Question Answering for Conversational Interfaces

Arushi Raghuvanshi
MindMeld Blog
Published in
9 min readSep 10, 2020
Image Credit: Automatic Question Answering

Question answering is one of the most universal and challenging problems in Natural Language Processing. Many tasks in NLP can be modeled as a question answering problem over language input, and it is a key component in areas such as reading comprehension, web search, and dialog systems.

Recent academic advancements in question answering have focused on the task of answering a question relating to a specified document. However, for many practical applications, including conversational interfaces, the crucial step is retrieving the right document or data point from a large set of documents. In this post, we will introduce question answering in the context of conversational interfaces, demonstrate the supported QA functionality in MindMeld, and compare it to other frameworks.

Reading comprehension is one area of question answering. In this task, the question answerer is fed both a question and a document or passage. The model is responsible for understanding the question and extracting the answer, usually a word or phrase from the document. All real-world information needed to answer the question is provided to the model.

Information retrieval is another area of question answering for which the goal is to retrieve the most relevant document from a database given some text or contextual information. The former task has seen the most attention from academia in the last few years, while the latter tends to be more of the focus for dialog systems. In addition to these tasks, dialog systems often need components to understand the user’s questions, extract key search terms form the query, and generate a natural language response.

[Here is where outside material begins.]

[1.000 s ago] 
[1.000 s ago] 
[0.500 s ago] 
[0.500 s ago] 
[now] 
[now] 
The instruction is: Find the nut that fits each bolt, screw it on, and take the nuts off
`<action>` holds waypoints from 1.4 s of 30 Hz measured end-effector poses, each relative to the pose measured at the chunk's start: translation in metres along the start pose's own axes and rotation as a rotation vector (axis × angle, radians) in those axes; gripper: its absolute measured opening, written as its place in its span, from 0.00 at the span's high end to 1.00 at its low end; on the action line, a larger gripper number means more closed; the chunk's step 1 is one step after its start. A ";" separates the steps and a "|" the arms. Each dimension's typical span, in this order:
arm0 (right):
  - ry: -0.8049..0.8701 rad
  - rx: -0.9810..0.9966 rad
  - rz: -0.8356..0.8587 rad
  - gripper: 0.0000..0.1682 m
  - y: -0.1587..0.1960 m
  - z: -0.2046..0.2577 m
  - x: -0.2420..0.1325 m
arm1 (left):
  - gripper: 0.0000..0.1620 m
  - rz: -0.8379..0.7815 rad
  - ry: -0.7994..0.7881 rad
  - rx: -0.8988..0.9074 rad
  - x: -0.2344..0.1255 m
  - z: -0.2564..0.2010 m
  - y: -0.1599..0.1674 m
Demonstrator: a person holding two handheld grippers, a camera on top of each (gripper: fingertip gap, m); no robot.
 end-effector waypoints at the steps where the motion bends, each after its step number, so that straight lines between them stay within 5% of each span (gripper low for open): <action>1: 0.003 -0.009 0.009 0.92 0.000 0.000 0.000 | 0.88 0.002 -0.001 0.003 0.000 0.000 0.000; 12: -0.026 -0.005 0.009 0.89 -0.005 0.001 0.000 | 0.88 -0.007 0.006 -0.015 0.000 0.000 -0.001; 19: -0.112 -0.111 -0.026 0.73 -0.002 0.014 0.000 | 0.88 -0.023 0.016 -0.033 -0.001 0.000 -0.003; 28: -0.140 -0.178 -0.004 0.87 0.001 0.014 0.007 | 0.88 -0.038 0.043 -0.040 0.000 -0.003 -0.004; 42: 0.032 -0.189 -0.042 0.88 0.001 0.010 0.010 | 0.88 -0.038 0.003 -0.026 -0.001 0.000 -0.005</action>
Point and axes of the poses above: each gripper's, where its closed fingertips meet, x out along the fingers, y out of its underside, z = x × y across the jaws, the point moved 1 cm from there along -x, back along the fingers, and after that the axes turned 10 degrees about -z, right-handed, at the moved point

An example passage, question, answer set from SQuAD. The example model uses features, like the highlighted information from the dependency tree, to extract the answer from the provided passage. Image Credit: The Stanford Question Answering Dataset

For dialog systems, the NLP pipeline, including intent classifiers and entity recognizers, is designed to extract the relevant information needed to understand the question. The format of domain, intent, and entity classification models has repeatedly been shown to work well for dialog systems and has become an industry standard. The classifications from these models are meant to allow the developer to understand the query or question well enough to form a response. Given this context of the NLP outputs, it is the developer’s responsibility to answer the question or complete the task.

Pipeline of models to understand the user question or query. More information in the MindMeld docs.

In some cases, the NLP classifications are enough to completely specify the question and context, so as a developer, you can answer the question simply by providing a templated response. For example, you may define an “identity” intent to answer questions relating to who the user is talking to. If the user says something like “Am I talking to a bot?”, you can respond to this query, and all others classified as the “identity” intent, with a templated response like “Hi there, yes, I am your assistant bot. How can I help?” All the popular platforms provide support for this format of leveraging the NLP pipeline for developer-defined question answering. They leave it up to the developer to define the domains, intents, entities, collect enough data to train the models, and create templated responses.

Example of a simple templated response for QA.

In many cases, you need some additional information or real-world context to answer the user’s question or complete the request. A Knowledge Base is a database that stores information needed for your use case. The Question Answerer component is what is used to query the knowledge base easily.

As an example, consider the query “Which artist plays the song Bohemian Rhapsody?” Your domain and intent classifiers can recognize this as a “music” domain and “browse artist” intent, and your entity recognizer can extract “Bohemian Rhapsody” as a “song title” entity. But to answer the question, you still need to query a knowledge base that contains information about songs, including titles and artist names.

In some generic cases, you may be able to leverage an existing API to query for this type of information, but for many applications, you need a custom application-specific database to get the best results. In both cases, you may need to consider fuzzy matching, semantic matching, phonetic matching, sorting, or filtering based on the context of the user and the conversation, and more, to get the most relevant set of results. This problem of retrieving relevant documents and fields from a structured knowledge base is what we call question answering on structured documents.

Example of a QA response which requires a call to a structured knowledge base.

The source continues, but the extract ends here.